__WHAT THE TASK REQUIRES__
From the first entry to the last, repeat them all exactly.

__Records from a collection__

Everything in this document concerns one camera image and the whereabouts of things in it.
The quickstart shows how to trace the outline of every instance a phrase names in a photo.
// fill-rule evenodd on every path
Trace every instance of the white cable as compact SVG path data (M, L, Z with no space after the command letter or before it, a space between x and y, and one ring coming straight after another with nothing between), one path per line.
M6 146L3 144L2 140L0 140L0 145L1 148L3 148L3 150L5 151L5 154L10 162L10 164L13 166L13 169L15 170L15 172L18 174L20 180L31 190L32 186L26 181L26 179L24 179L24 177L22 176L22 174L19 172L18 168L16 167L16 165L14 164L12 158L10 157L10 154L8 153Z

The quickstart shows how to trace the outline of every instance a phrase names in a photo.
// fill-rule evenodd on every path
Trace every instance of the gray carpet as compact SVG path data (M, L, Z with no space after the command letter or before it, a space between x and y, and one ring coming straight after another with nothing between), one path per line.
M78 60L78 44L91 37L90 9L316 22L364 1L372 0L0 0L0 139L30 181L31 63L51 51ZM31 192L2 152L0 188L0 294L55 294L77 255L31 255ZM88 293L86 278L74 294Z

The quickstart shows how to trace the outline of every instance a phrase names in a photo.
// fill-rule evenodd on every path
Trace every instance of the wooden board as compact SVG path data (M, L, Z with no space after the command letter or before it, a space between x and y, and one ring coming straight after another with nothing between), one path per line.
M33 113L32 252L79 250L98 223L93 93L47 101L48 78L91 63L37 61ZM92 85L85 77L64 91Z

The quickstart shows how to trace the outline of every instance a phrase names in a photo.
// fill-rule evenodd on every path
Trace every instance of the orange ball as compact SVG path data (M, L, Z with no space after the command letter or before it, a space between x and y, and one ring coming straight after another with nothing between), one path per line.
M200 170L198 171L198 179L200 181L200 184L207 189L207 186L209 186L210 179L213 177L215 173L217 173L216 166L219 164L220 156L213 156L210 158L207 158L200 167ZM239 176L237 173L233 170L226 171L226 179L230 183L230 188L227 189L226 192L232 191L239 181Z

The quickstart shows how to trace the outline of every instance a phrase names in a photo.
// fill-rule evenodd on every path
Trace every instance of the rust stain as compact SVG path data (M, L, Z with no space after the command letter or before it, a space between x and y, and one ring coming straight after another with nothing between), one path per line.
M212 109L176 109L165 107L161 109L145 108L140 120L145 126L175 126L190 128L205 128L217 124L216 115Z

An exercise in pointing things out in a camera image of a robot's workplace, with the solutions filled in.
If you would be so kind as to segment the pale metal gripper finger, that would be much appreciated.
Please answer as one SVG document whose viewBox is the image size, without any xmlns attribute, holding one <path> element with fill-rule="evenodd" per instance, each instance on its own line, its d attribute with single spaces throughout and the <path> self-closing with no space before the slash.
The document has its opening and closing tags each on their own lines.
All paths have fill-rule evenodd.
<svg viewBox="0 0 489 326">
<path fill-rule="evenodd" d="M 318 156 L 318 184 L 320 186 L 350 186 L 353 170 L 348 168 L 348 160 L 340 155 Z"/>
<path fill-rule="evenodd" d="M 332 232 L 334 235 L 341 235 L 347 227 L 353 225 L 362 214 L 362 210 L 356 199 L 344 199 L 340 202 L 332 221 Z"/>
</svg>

__OUTPUT OF THE EXERCISE__
Everything in this document concerns one camera image and the whereabouts of things in it.
The quickstart shows how to trace the outline of every instance a phrase names in a photo.
// fill-rule evenodd on every path
Trace every instance of the white cable as compact SVG path data (M, L, Z with no space after the command letter or before it, a space between x and y, and one ring coming straight after another with nothing between), one path per line.
M6 146L3 144L2 140L0 140L0 145L1 148L3 148L3 150L5 151L5 154L10 162L10 164L13 166L13 169L15 170L15 172L18 174L20 180L31 190L32 186L26 181L26 179L24 179L24 177L22 176L22 174L19 172L18 168L16 167L16 165L14 164L12 158L10 157L10 154L8 153Z

The quickstart shows how to trace the outline of every instance a phrase names in a photo.
// fill-rule evenodd on every path
Trace every instance of the gray carpet as compact SVG path data (M, L, Z with no space after the command letter or before it, a space between x and y, and one ring coming straight after another with nothing between), one path per line.
M78 60L78 44L91 37L90 9L316 22L364 1L372 0L0 0L0 139L30 181L31 63L51 51ZM31 192L2 152L0 188L0 294L55 294L77 255L31 255ZM88 293L86 278L74 294Z

The quickstart shows how to trace the outline of every instance a phrase names in a photo.
// fill-rule evenodd on every path
Trace every instance of the wooden board as compact SVG path data (M, L, Z with no space after the command letter or before it, a space between x and y, and one ring coming straight after another with nothing between), one path per line.
M33 113L32 252L79 250L98 223L93 93L47 101L48 78L91 63L37 61ZM92 85L85 77L64 91Z

The quickstart shows how to trace the outline of every instance a phrase names in a photo.
// fill-rule evenodd on every path
Trace every instance of the orange ball as compact SVG path data (M, L, Z with no space after the command letter or before it, a space between x and y, and one ring coming straight after another with nothing between), one path per line.
M200 170L198 171L198 179L200 181L200 184L207 189L207 186L209 186L210 179L213 177L215 173L217 173L216 166L219 164L220 156L213 156L210 158L207 158L200 167ZM239 176L237 173L233 170L226 171L226 179L230 183L230 188L227 189L226 192L232 191L239 181Z

The quickstart shows how to trace the outline of every instance a phrase names in a photo.
// fill-rule evenodd on every path
Trace every instance of the rust stain as compact SVG path data (M, L, Z with no space after the command letter or before it, a space between x and y, and one ring coming straight after another with nothing between), one path per line.
M212 109L176 109L165 107L161 109L145 108L140 120L145 126L175 126L190 128L205 128L217 124L216 115Z

An exercise in pointing things out in a camera image of a robot's workplace, with the solutions filled in.
If you would be so kind as to segment the pale metal gripper finger, that would be much appreciated.
Please answer as one SVG document whose viewBox is the image size, without any xmlns attribute, holding one <path> element with fill-rule="evenodd" per instance, each instance on its own line, its d attribute with single spaces throughout and the <path> self-closing with no space before the slash.
The document has its opening and closing tags each on their own lines.
All paths have fill-rule evenodd.
<svg viewBox="0 0 489 326">
<path fill-rule="evenodd" d="M 318 156 L 318 184 L 320 186 L 350 186 L 353 170 L 348 168 L 348 160 L 340 155 Z"/>
<path fill-rule="evenodd" d="M 332 232 L 334 235 L 341 235 L 347 227 L 353 225 L 362 214 L 362 210 L 356 199 L 344 199 L 340 202 L 332 221 Z"/>
</svg>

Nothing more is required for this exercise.